Por desgracia, apertura, versatilidad y antidogmatismo parecen pasivos y no activos en la lucha electoral moderna, basada no en la liza entre propuestas constructivas, sino en la generación de objetos fóbicos contra los que el electorado pueda “movilizarse” (obsérvese el carácter netamente bélico de este verbo tan usado entre nosotros). De ahí la moda de promover mociones solo para que el rival “se retrate” votando con terceros juzgados indeseables o el hecho curioso y triste de que la posesión de una foto pueda ser considerado el principal argumento de campaña.
En descargo de Ciudadanos, cabe recordar que la práctica de sentenciar el carácter herético del pacto con el rival viene de antes. La deriva sectaria de la política española arranca en el Pacto del Tinell de 2003: socialistas y nacionalistas se comprometían “a impedir la presencia del PP en el gobierno del Estado”, inaugurando una tóxica política del cordón sanitario a la mitad de la población que llegó a su escuálida cima en 2016 con la estéril opción del PSOE por el “no es no”. Y hace poco nadie afeó a Podemos que impusiera su propio veto a Ciudadanos.
La demonización sectaria del rival es mal extendido de la política española y cuesta creer que la critique quien la ha practicado sin recato. Tampoco puede sorprender que una estrategia electoral basada en el uso y abuso de etiquetas infamantes —anticatalán, machista, xenófobo, ultraderechista, facha— haya acabado por desplomar los puentes que unían a la izquierda con el centro.

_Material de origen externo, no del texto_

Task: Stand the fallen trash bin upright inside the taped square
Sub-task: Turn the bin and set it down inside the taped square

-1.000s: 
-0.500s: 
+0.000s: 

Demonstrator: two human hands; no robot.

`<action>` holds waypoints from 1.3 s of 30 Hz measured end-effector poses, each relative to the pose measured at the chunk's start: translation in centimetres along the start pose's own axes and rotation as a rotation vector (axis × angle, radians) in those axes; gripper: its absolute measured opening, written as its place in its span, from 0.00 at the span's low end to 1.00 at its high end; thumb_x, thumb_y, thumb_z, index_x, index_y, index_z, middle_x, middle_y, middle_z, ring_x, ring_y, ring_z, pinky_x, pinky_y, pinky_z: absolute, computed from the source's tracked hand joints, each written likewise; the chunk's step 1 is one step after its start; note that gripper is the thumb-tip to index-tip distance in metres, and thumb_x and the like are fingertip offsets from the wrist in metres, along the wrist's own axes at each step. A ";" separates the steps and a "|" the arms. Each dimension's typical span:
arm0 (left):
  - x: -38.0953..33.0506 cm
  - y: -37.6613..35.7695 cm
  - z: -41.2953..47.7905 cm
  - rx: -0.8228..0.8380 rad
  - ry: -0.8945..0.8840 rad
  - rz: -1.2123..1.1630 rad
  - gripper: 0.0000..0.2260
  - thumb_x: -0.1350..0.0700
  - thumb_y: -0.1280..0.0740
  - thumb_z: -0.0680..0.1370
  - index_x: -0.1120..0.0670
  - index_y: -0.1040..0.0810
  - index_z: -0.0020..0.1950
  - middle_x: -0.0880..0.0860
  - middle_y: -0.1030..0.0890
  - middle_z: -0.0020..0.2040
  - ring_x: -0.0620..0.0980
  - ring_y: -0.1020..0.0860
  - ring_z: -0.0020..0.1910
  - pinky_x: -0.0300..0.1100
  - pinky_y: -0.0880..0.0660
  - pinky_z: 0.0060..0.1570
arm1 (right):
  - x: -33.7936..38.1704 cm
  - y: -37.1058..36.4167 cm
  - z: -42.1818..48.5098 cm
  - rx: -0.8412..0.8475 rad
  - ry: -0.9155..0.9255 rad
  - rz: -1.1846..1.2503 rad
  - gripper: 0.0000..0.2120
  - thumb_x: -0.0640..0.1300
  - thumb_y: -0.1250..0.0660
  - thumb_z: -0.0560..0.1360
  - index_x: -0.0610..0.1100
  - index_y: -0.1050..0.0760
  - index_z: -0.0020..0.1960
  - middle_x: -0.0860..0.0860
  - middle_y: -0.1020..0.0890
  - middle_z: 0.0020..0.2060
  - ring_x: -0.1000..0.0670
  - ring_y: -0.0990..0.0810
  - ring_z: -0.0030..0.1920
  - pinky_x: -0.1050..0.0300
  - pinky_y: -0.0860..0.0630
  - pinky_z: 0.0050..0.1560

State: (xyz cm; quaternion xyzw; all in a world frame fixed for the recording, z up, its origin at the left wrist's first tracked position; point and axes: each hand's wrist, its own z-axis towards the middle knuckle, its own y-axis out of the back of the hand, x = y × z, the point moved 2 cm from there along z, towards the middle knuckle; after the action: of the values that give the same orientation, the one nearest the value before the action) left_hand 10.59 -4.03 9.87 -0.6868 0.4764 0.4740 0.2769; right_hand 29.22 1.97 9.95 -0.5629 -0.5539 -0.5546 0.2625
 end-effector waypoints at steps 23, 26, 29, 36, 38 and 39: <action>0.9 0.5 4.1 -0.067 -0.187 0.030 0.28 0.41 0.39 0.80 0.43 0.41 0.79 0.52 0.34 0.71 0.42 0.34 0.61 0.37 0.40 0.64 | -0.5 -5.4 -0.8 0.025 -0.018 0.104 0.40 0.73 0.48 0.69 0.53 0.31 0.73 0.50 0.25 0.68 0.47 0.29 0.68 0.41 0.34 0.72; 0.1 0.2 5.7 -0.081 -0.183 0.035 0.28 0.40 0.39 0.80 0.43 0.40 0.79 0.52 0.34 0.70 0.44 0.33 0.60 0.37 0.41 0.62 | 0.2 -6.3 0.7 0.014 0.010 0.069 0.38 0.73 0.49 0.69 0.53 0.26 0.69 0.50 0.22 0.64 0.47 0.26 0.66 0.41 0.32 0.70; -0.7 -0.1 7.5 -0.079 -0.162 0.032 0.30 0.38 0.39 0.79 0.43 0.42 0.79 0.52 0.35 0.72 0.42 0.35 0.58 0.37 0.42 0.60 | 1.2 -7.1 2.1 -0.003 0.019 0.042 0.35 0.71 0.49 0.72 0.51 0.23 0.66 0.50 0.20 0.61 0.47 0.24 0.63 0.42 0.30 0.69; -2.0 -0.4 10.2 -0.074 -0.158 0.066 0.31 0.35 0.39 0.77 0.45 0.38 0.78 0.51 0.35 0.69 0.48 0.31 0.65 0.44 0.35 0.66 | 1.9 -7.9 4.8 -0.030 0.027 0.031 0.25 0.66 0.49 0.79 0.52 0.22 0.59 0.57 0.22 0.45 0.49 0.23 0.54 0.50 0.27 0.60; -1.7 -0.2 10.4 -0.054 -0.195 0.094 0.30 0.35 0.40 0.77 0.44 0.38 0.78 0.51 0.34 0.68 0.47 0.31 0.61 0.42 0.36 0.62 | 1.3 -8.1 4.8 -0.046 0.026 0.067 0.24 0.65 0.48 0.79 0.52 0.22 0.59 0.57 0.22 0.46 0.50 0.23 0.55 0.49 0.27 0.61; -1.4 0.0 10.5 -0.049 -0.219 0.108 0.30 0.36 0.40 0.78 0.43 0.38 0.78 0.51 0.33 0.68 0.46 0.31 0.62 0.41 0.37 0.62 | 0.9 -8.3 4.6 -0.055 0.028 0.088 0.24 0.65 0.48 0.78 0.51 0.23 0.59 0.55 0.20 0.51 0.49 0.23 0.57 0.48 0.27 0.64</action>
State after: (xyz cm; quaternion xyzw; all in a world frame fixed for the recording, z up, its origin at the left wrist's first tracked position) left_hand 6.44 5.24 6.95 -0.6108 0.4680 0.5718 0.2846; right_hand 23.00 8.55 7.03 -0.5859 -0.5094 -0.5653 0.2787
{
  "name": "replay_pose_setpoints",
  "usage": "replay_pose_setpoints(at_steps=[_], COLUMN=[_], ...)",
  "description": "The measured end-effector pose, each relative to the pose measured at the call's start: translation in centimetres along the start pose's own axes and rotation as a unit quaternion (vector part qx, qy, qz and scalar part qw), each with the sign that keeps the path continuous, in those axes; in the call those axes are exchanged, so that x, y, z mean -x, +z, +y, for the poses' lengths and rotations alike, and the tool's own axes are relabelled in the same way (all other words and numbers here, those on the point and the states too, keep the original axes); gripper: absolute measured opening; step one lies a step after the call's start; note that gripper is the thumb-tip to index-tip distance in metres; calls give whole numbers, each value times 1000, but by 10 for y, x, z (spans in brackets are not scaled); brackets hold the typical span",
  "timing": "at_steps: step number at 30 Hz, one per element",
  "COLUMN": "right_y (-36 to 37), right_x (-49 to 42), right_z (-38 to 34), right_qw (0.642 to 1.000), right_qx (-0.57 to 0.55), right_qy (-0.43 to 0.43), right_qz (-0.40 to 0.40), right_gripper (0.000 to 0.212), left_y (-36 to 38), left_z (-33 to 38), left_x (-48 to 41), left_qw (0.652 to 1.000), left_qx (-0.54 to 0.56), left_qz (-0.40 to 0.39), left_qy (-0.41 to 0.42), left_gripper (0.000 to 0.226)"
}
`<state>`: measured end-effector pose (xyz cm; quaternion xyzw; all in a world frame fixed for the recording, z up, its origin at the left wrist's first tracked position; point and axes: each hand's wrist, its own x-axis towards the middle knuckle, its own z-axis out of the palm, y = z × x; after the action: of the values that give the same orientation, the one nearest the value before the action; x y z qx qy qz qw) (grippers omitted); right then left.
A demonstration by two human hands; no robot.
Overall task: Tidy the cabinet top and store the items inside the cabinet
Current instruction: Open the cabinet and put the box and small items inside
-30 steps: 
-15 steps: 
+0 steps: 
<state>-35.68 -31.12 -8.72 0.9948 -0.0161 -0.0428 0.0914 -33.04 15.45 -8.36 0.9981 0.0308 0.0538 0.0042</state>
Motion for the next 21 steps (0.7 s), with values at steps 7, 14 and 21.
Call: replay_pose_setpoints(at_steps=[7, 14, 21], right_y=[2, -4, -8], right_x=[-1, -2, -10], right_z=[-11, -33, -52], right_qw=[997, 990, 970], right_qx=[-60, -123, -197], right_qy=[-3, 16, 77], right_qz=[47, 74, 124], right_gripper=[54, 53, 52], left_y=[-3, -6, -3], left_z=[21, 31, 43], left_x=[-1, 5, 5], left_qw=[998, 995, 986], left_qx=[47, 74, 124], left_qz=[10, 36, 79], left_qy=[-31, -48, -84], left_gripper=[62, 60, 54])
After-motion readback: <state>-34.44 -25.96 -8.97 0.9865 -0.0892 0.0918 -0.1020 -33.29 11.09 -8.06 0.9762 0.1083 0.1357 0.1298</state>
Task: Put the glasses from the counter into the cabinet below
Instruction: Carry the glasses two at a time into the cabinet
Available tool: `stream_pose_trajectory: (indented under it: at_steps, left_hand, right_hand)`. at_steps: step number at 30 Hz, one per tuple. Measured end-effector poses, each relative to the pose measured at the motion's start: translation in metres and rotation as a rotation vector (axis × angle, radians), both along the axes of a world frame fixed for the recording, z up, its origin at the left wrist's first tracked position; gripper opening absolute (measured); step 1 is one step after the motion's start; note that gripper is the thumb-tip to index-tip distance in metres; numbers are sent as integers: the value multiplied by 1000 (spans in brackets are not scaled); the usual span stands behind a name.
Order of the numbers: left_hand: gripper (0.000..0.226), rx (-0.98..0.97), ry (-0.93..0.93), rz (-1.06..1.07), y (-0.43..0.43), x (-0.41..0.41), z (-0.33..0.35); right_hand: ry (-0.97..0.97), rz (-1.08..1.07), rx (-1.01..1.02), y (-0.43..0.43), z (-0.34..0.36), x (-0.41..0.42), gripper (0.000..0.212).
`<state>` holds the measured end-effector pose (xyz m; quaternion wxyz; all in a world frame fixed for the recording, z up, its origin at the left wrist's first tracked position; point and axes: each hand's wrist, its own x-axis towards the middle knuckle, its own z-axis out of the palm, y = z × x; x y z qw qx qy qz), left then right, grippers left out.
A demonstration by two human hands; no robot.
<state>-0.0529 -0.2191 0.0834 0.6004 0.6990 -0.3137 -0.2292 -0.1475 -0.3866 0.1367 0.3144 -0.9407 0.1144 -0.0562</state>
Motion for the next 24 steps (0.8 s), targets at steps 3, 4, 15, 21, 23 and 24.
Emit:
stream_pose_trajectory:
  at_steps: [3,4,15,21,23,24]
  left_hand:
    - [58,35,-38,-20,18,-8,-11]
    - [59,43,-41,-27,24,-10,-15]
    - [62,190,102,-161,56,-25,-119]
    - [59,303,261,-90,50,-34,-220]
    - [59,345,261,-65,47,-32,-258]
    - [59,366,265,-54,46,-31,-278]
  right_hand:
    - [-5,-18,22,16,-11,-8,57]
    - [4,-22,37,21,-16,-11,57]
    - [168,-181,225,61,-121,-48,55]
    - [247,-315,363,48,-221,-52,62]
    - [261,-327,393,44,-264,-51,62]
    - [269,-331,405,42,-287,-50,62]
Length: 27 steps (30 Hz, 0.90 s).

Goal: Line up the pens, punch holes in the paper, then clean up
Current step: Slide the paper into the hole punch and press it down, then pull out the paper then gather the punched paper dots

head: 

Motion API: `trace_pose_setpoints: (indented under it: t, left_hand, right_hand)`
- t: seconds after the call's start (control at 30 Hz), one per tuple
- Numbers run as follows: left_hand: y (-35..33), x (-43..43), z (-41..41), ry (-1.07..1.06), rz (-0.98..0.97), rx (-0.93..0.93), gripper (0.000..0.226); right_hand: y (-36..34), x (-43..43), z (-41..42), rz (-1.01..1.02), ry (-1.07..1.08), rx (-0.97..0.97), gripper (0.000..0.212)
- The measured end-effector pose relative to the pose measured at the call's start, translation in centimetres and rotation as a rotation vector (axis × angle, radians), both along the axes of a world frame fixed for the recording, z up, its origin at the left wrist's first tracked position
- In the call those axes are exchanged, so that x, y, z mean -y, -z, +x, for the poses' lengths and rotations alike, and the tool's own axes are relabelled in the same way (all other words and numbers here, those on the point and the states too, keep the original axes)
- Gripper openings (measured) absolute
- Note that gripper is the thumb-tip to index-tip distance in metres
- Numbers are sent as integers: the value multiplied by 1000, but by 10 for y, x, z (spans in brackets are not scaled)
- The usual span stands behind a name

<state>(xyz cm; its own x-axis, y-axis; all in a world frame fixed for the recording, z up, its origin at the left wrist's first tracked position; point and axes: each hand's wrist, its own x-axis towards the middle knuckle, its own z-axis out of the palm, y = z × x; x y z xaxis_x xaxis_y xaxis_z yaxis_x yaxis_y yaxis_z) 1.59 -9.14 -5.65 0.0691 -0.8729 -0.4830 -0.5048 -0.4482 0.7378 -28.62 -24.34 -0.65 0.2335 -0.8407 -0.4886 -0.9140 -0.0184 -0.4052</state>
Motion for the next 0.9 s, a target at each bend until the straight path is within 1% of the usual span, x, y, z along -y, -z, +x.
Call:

Una mala noticia, en fin, para los que querríamos que lo sometido a debate racional fuera —dentro de la Constitución— el contenido de los pactos y no con quién se pacta, y que, en consecuencia, lo vetado fueran propuestas y políticas, no nombres y siglas. Repitámoslo tanto como haga falta: solo generando consensos en el centro la sociedad española reunirá las fuerzas precisas para afrontar sus desafíos. Este año se celebra el centenario de un regimen democrático que se derrumbó cuando la coalición parlamentaria que lo sostenía —la famosa coalición de Weimar, que incluía en su seno a socialdemócratas, liberales y conservadores— se mostró incapaz de llegar a acuerdos. Maldito homenaje que le estamos haciendo.